## Assignment
Exclude the pictures, and otherwise reproduce the data in full.

## Supplied information
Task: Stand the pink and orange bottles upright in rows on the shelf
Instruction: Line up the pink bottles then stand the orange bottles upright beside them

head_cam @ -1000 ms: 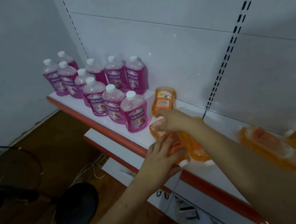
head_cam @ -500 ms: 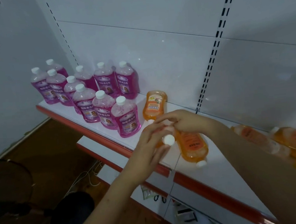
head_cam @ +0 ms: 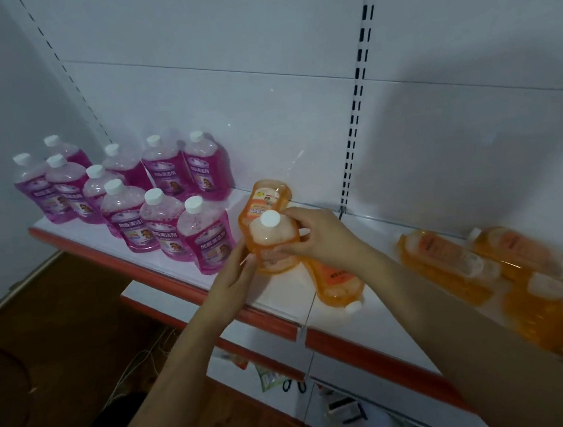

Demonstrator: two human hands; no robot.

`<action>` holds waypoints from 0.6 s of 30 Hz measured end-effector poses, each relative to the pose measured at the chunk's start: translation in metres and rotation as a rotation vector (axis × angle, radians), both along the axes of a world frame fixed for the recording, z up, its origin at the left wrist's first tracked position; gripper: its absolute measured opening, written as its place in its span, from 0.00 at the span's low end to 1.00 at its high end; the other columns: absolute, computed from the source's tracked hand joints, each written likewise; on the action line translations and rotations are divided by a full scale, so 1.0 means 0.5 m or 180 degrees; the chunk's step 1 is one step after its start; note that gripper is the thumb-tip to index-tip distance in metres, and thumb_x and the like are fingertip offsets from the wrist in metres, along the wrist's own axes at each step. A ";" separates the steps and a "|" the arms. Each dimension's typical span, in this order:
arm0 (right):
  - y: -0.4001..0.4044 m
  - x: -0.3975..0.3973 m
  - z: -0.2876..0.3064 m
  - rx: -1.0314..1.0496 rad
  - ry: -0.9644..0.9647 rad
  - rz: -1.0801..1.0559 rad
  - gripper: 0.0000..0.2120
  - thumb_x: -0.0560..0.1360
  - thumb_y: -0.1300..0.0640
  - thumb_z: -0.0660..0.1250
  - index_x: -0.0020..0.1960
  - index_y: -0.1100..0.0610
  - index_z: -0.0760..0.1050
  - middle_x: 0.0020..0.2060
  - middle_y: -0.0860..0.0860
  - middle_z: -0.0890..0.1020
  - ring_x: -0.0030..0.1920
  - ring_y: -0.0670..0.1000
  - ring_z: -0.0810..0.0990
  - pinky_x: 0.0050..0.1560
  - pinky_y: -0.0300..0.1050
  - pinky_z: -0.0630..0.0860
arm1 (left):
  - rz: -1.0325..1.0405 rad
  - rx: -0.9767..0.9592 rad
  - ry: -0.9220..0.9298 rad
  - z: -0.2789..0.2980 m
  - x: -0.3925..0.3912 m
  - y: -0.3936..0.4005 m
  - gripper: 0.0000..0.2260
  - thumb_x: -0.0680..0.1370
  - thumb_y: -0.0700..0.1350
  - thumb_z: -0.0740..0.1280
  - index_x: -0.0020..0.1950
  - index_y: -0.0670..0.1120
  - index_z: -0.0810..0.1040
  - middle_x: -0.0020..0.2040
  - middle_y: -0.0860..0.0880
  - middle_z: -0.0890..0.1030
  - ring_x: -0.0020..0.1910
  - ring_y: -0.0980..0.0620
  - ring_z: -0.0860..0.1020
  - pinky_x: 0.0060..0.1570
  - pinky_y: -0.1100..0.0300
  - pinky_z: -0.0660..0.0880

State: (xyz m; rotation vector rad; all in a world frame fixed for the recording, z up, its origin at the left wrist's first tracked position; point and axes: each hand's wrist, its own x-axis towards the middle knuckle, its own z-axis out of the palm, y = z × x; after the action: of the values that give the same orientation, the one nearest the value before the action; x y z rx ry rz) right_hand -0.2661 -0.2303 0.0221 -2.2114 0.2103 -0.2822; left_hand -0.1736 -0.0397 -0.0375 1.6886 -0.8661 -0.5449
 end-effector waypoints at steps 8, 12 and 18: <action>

## Your solution
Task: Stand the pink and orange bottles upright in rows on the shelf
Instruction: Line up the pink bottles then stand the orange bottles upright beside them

head_cam @ -1000 ms: 
head_cam @ -500 ms: 
head_cam @ +0 ms: 

Demonstrator: two human hands; no robot.

`<action>` holds waypoints from 0.6 s of 30 Hz measured end-effector poses, each relative to the pose measured at the chunk's start: translation in metres and rotation as a rotation vector (axis × angle, radians), both along the axes of a world frame fixed for the recording, z up, its origin at the left wrist's first tracked position; gripper: its absolute measured opening, written as its place in its span, from 0.00 at the span's low end to 1.00 at its high end; the other columns: absolute, computed from the source's tracked hand joints, each written likewise; on the action line translations and rotations are divided by a full scale, so 1.0 means 0.5 m or 180 degrees; the chunk's step 1 is one step after its start; note that gripper is the thumb-tip to index-tip distance in metres, and thumb_x and the like are fingertip offsets from the wrist in metres, along the wrist's own axes at each step. A ";" separates the steps and a "|" the arms. Each dimension's typical span, in this order:
arm0 (right):
  - y: -0.4001..0.4044 m
  - x: -0.3975..0.3973 m
  - z: -0.2876..0.3064 m
  - rx: -1.0314..1.0496 rad
  - ry: -0.9644..0.9647 rad
  - rz: -1.0801..1.0559 rad
  - gripper: 0.0000..0.2120
  - thumb_x: -0.0560..0.1360
  - thumb_y: -0.1300..0.0640
  - thumb_z: -0.0660..0.1250
  - index_x: -0.0020..0.1960
  - index_y: -0.1100..0.0610
  - index_z: -0.0760..0.1050
  - middle_x: 0.0020..0.2060
  - middle_y: -0.0860..0.0860
  - middle_z: -0.0890..0.1020
  - ring_x: -0.0030..0.1920
  - ring_y: -0.0670..0.1000
  - ring_z: -0.0810..0.0990
  - pinky_x: 0.0050..0.1560
  - pinky_y: -0.0300..0.1050
  - pinky_z: -0.0630..0.0860
arm1 (left):
  - rz: -1.0325..1.0405 rad
  - rx: -0.9767..0.9592 rad
  - ry: -0.9220..0.9298 rad
  - z: -0.2789..0.2980 m
  - x: -0.3925..0.3912 m
  - y: -0.3936..0.4005 m
  - gripper: 0.0000..0.2260
  - thumb_x: -0.0680..0.1370
  - thumb_y: -0.0700..0.1350
  - thumb_z: -0.0740..0.1280
  - index_x: -0.0020..0.1950
  - index_y: -0.0670..0.1120
  - index_z: -0.0810..0.1040
  - middle_x: -0.0020..0.2040
  - middle_y: -0.0860..0.0880
  - middle_z: -0.0890..0.1030
  - ring_x: -0.0020..0.1910
  - ring_y: -0.0980..0.0620
  - ring_z: -0.0860..0.1020
  - pinky_x: 0.0060..0.1570
  - pinky_y: -0.1100..0.0300
  - pinky_z: -0.0660..0.0880

State: (xyz m; rotation vector rad; all in a world frame fixed for the recording, z up, its origin at the left wrist's first tracked position; point and axes: each hand's wrist, its own x-axis towards the middle knuckle, its own z-axis out of the palm, y = z × x; after the action: of the values that give the same orientation, the one nearest the value before the action; x y z rx ry rz) right_hand -0.2661 -0.2303 0.0221 -2.2114 0.2103 -0.2822; left_hand -0.1736 -0.0397 -0.0375 1.6886 -0.8661 -0.5449
 end-effector waypoints at steps 8, 12 and 18: <action>

What the exercise asked for has been given in full.